La jeune femme s'était redressée, assise, et malgré son silence une prière muette s'était répétée, échoique, entre ses temps brunes. "Pourvu qu'ils ne me collent pas dans une cabine entre quatre murs de bois ". Allitée depuis plus d'un mois déjà, l'idée d'être enfermée dans un espace exigu comme dans une tombe fit galoper son palpitant. Les yeux finirent par se détacher de la fourmilière pressée pour se poser sur celui qui n'en usait plus. Rameau avait été un de ses gardien. Comme Torchesac. Comme Fechter. Ganwyn. Bastian. Inscrit à jamais aux honneurs de sa reconnaissance. Quand elle toucherait terre de nouveau, qui sait, elle pourrait peut être revenir les remercier.


Dankjewel , Toubib... Il s'en fallut de peu que je ne serve de terreau au charnier... Je ne vous oublierais pas. Prenez-le sans sourciller, c'est sans aucun doute de la part de Tanissa, l'Amirale de France...

Dit-elle en secouant un peu le sac pour y faire tinter les écus, et attirer l'esgourde du vieux qui sans qu'elle ne le sache avait dejà au son une idée du montant reçu.
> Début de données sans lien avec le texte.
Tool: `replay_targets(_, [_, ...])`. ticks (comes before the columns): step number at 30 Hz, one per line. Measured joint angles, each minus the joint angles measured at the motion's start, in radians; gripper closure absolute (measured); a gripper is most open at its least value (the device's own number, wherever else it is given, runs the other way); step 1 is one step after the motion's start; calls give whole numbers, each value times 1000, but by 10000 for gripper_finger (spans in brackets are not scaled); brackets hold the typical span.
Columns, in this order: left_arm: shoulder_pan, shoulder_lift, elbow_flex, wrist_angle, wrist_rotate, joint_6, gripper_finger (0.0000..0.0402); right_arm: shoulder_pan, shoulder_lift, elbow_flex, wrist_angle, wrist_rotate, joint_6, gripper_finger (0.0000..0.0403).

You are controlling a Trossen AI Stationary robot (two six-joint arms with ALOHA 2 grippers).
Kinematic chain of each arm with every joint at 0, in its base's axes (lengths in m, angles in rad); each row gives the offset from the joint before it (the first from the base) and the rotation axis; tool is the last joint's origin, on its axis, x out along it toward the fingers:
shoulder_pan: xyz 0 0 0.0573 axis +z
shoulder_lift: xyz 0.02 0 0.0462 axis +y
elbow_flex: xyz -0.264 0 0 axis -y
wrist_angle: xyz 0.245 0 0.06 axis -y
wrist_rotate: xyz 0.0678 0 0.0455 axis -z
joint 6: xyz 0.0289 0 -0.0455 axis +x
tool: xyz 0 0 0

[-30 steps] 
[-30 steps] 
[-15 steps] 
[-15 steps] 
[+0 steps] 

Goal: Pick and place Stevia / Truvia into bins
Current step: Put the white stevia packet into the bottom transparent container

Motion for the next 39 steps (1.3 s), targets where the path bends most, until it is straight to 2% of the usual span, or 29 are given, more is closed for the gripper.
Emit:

L'Amirale avait la réputation fondée d'être d'une grande générosité. Elle ne l'avait pas oubliée, et prenait en charge le reste de ses jours de jeune recrue. La rendait Apatride, inaccessible. Entité des mers, entêtée des mers.
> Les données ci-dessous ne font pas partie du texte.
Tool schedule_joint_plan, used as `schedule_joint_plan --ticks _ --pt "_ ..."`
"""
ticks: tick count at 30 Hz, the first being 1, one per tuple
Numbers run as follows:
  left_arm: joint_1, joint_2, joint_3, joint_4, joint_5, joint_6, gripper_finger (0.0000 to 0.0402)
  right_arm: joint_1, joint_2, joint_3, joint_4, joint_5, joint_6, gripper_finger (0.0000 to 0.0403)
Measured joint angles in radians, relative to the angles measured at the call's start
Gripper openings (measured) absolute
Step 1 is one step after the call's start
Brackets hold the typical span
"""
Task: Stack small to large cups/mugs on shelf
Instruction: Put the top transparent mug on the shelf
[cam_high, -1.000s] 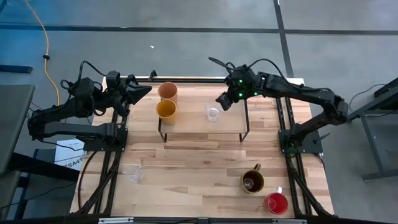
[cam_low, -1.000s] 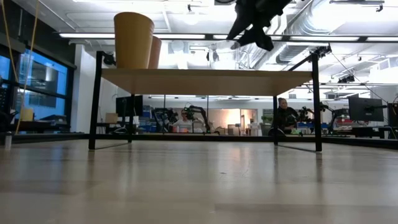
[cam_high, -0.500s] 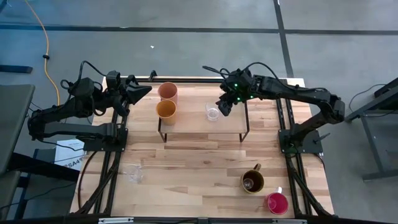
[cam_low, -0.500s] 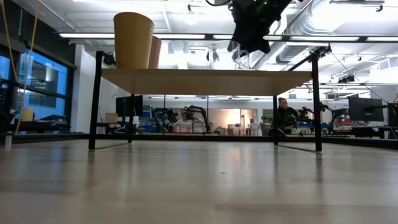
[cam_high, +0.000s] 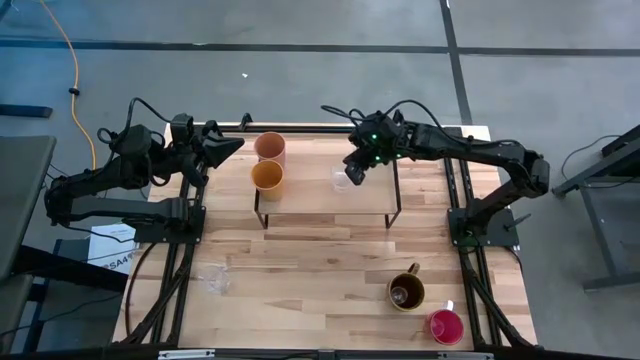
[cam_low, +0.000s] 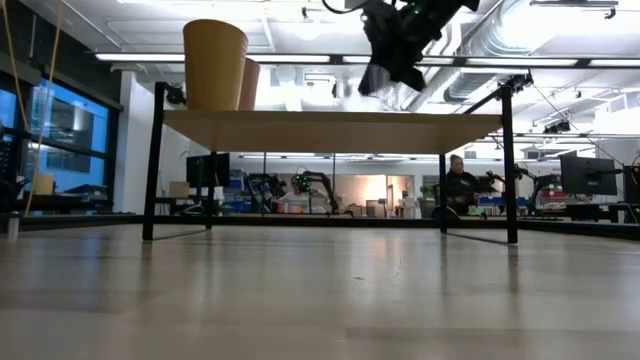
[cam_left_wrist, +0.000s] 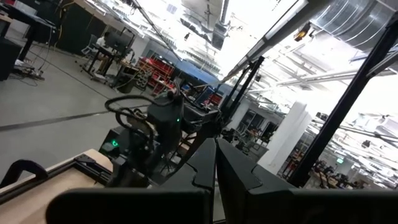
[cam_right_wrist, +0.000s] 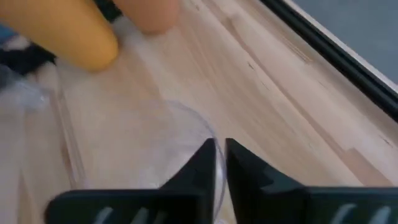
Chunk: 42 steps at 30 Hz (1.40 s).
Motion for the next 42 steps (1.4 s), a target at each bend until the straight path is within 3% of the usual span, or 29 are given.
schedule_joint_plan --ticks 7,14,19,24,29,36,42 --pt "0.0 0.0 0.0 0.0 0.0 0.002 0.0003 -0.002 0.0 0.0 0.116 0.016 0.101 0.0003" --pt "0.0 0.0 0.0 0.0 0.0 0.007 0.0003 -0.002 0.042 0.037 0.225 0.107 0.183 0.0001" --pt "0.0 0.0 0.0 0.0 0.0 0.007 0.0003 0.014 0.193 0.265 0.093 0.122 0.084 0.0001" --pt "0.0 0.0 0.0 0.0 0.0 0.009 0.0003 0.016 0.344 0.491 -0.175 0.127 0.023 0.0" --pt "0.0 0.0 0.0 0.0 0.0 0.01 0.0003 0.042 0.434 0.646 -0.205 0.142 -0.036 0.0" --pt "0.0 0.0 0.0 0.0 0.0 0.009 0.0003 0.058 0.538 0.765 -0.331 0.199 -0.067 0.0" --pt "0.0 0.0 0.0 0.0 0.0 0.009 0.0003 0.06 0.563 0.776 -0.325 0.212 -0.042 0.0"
La main tordue vint se poser au flanc de Rameau, avant que deux hommes taciturnes n'élèvent la civière et l'emportent dans le cri des mouettes. Cette fois, elle s'en allait vraiment. Réduite, mais plus déterminée que jamais. Il n'était pas écrit que la Hase ne croise pas un autre jour un de ces hommes qui avaient permis sa survie. Peut-être seraient-ils surpris de la retrouver ... Différente. Forgée comme un sabre de marin. Polie comme un galet des plages. Libre comme un oiseau du large. Plus âgée. Et plus endurcie que jamais.